WHAT YOU WILL DO –
Would you write out each line of the material below exactly, skipping every picture?

GIVEN INFORMATION –

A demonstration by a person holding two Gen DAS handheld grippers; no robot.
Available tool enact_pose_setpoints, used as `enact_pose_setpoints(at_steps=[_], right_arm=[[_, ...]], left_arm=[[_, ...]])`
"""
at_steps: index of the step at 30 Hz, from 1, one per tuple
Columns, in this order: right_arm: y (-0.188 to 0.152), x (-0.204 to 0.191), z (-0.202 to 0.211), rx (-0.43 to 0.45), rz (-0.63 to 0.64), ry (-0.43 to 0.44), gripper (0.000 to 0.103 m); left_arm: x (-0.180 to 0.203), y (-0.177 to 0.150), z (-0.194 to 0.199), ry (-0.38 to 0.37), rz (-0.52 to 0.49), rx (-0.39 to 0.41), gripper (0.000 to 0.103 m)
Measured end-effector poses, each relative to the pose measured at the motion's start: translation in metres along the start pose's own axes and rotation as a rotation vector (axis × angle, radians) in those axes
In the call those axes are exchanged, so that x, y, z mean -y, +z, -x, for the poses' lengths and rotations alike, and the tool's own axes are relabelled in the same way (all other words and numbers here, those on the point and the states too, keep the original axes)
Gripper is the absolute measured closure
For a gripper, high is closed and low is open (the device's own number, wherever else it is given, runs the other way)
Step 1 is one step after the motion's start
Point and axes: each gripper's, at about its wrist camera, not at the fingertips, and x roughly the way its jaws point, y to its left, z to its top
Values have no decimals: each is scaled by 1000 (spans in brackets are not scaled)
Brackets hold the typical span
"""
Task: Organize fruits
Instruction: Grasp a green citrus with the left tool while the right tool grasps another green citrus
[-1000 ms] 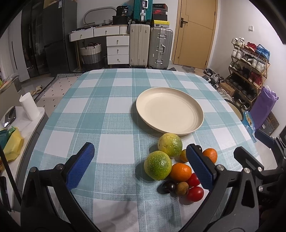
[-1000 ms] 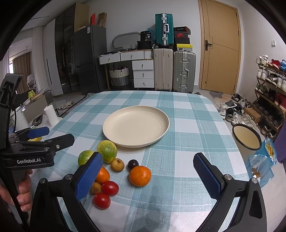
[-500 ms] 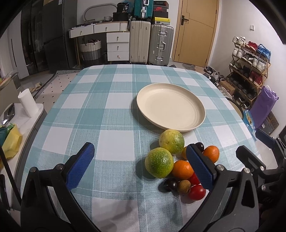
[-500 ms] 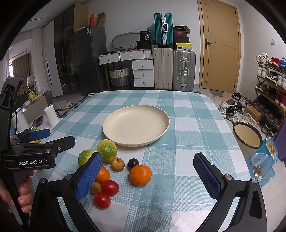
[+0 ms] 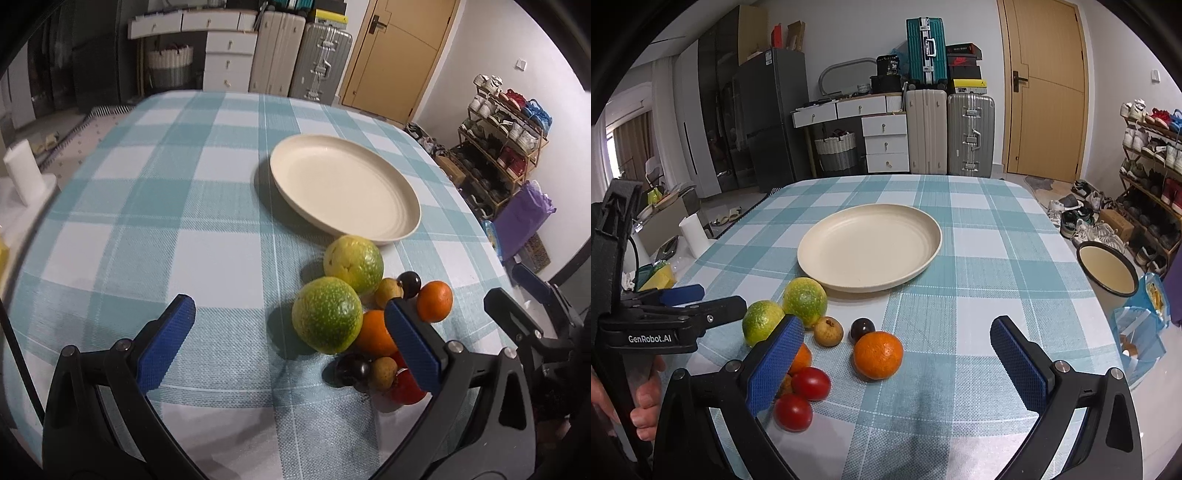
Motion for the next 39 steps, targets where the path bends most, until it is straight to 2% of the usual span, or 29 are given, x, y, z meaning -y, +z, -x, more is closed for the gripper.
enact_pose_setpoints(at_steps=[2,6,12,14,19,21,25,28,39], right_arm=[[-1,1,-3,-4,0,0,0],[-4,2,-10,-23,-2,3,0],[-4,7,-17,-36,-16,9,0],[-3,8,-20,-37,-14,7,0],[-4,8,-22,-43,-10,4,0],[-4,8,-22,-45,-12,11,0],[-5,10,-25,-53,-24,22,0],[-5,12,-28,-61,-31,30,0],[-5,14,-30,-64,-35,41,0]], left_arm=[[-4,0,-9,-31,17,-27,2],[-9,0,-23,-108,45,-75,11],[-12,2,-40,-198,81,-125,20],[-12,2,-43,-222,88,-135,29],[-14,5,-52,-274,112,-154,36],[-16,7,-56,-295,130,-163,46],[-23,11,-62,-335,172,-162,48],[-26,14,-69,-370,192,-170,57],[-21,20,-80,-369,190,-175,58]])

WRITTEN SOLUTION –
A demonstration by a person holding two Gen DAS handheld grippers; no robot.
Available tool enact_pose_setpoints, used as `enact_pose_setpoints(at_steps=[_], right_arm=[[_, ...]], left_arm=[[_, ...]])`
"""
at_steps: index of the step at 30 Hz, from 1, one per tuple
Columns, in this order: right_arm: y (-0.188 to 0.152), x (-0.204 to 0.191), z (-0.202 to 0.211), rx (-0.43 to 0.45), rz (-0.63 to 0.64), ry (-0.43 to 0.44), gripper (0.000 to 0.103 m); left_arm: x (-0.180 to 0.203), y (-0.177 to 0.150), z (-0.194 to 0.199), ry (-0.38 to 0.37), rz (-0.52 to 0.49), rx (-0.39 to 0.41), gripper (0.000 to 0.103 m)
Measured end-effector poses, each relative to the pose measured at the motion's start: translation in metres along the start pose's own axes and rotation as a rotation vector (axis × angle, radians) in those axes
In the call those axes are exchanged, so that x, y, z mean -y, +z, -x, for the poses' lengths and rotations alike, and the tool's own axes are relabelled in the same way (all other words and numbers here, those on the point and the states too, keep the original axes)
Gripper is the absolute measured closure
For a gripper, high is closed and low is open (the device's own number, wherever else it is given, runs the other way)
Step 1 is one step after the motion's start
Point and axes: each gripper's, at about its wrist camera, not at the fingertips, and x roughly the way its jaws point, y to its left, z to its top
Values have no decimals: each is scaled by 1000 (spans in brackets are not scaled)
Brackets hold the typical span
"""
Task: Organize fruits
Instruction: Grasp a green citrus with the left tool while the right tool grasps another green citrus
[-1000 ms] 
[-1000 ms] 
[-500 ms] 
[-500 ms] 
[+0 ms] 
Motion for the next 39 steps, targets where the path bends most, until it is straight to 2% of the usual span, or 29 are given, x, y, z meaning -y, +z, -x, more is closed for the gripper.
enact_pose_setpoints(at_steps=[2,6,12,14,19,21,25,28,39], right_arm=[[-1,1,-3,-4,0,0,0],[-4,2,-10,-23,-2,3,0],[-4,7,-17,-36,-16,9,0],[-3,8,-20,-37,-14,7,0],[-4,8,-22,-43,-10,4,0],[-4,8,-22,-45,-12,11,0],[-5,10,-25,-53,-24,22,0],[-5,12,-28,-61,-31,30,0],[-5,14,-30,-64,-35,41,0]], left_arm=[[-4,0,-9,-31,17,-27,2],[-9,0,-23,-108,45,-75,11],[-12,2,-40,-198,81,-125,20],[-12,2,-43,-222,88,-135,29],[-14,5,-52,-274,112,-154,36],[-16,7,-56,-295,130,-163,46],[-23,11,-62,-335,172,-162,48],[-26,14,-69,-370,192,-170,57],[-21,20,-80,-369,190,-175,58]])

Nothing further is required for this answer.